Work item:
Below is a listing from which only part is wanted; return exactly the lines from the one with "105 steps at" up to and including the one with "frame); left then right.".

((

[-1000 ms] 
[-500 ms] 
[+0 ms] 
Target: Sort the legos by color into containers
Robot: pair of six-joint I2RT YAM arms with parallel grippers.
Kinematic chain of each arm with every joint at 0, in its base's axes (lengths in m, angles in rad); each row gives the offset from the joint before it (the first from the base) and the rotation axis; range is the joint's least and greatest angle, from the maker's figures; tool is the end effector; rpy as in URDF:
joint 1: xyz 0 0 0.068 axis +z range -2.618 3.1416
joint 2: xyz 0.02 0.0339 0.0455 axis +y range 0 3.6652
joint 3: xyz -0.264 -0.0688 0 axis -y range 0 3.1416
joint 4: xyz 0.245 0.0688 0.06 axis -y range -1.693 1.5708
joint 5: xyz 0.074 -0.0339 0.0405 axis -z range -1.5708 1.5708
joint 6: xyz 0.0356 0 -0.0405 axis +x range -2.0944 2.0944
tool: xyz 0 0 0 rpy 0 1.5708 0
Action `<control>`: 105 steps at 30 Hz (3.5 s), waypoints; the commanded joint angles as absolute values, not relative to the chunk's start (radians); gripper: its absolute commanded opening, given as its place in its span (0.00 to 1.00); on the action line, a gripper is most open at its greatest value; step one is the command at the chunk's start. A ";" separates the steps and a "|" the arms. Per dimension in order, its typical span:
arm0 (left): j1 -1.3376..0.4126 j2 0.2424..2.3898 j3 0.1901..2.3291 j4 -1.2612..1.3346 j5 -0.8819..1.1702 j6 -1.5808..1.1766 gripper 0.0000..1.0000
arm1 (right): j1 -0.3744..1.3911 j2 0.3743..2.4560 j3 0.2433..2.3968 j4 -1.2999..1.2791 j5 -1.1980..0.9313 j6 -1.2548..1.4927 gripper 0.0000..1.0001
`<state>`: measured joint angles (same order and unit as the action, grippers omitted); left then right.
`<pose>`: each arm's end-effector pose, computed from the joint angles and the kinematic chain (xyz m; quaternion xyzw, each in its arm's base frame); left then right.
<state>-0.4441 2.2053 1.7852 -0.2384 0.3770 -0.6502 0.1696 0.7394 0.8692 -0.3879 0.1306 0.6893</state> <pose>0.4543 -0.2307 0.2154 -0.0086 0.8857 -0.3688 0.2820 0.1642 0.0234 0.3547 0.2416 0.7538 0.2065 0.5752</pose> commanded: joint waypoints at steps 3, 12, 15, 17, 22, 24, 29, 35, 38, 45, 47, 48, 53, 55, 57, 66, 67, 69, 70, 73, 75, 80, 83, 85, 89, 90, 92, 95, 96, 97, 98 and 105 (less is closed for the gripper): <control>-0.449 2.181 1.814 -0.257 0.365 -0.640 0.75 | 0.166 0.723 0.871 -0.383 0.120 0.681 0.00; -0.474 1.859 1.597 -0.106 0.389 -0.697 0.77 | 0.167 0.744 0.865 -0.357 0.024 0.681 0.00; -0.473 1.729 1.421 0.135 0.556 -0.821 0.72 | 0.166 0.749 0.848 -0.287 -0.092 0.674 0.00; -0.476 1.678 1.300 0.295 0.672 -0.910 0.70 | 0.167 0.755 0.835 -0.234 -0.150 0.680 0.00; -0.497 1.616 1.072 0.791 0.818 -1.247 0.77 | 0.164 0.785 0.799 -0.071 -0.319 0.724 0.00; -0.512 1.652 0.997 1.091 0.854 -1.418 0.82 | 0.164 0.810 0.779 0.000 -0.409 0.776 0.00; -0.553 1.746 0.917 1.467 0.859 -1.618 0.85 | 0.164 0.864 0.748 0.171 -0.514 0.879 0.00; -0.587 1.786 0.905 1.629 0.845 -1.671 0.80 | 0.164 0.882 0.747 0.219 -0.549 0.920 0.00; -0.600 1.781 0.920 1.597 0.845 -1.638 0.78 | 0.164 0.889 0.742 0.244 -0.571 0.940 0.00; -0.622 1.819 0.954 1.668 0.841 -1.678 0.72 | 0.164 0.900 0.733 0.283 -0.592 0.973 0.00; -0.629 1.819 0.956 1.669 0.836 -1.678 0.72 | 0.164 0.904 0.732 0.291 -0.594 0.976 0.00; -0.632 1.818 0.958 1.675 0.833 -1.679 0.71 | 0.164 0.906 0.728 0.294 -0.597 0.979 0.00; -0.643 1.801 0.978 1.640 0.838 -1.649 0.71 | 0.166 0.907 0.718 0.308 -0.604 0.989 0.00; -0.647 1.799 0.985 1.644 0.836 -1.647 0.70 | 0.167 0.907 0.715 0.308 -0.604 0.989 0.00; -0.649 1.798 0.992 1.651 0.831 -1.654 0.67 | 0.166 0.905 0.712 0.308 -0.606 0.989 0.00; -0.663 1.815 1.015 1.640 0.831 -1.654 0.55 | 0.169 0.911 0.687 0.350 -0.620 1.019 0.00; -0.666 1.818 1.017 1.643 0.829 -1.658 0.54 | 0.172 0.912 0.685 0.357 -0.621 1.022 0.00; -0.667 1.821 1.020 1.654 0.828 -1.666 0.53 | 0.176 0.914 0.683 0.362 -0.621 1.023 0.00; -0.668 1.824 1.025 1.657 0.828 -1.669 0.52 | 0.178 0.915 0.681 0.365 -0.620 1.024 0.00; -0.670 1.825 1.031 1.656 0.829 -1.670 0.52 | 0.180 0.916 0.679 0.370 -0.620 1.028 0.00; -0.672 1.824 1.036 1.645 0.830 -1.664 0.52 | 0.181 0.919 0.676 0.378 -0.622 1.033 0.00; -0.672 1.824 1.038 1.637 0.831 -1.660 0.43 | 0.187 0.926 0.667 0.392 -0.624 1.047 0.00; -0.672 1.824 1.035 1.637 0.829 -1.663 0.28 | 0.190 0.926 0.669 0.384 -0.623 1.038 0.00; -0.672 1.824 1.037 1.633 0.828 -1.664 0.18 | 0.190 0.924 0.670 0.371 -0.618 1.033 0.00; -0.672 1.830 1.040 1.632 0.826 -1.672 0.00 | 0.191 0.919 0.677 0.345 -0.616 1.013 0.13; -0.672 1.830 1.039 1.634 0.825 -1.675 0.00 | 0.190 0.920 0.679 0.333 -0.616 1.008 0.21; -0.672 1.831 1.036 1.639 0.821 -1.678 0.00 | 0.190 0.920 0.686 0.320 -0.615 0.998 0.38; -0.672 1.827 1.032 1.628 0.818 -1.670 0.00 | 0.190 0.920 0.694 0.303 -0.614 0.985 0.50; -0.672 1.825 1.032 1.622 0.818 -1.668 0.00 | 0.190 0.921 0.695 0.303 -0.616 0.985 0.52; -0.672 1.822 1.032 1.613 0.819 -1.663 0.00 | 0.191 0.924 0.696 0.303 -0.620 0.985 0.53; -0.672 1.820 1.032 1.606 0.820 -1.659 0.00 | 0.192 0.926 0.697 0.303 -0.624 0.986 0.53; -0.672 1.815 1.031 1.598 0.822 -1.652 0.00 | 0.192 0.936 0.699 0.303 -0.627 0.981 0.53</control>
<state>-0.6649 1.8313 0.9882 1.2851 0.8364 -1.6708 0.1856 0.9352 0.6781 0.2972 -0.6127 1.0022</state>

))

Written solution:
Action `<control>`: 105 steps at 30 Hz (3.5 s), waypoints; the commanded joint angles as absolute values, not relative to the chunk's start (radians); gripper: its absolute commanded opening, given as its place in its span (0.00 to 1.00); on the action line, a gripper is most open at its greatest value; step one is the command at the chunk's start. A ";" separates the steps and a "|" the arms. Per dimension in order, its typical span:
arm0 (left): j1 -1.3376..0.4126 j2 0.2424..2.3898 j3 0.1901..2.3291 j4 -1.2612..1.3346 j5 -0.8819..1.1702 j6 -1.5808..1.1766 gripper 0.0000..1.0000
arm1 (right): j1 -0.3744..1.3911 j2 0.3743..2.4560 j3 0.2433..2.3968 j4 -1.2999..1.2791 j5 -1.1980..0.9313 j6 -1.2548..1.4927 gripper 0.0000..1.0001
`<state>`: measured joint angles (same order and unit as the action, grippers omitted); left then right.
`<pose>`: each arm's end-effector pose, computed from the joint angles and the kinematic chain (xyz m; quaternion xyzw, each in its arm's base frame); left then right.

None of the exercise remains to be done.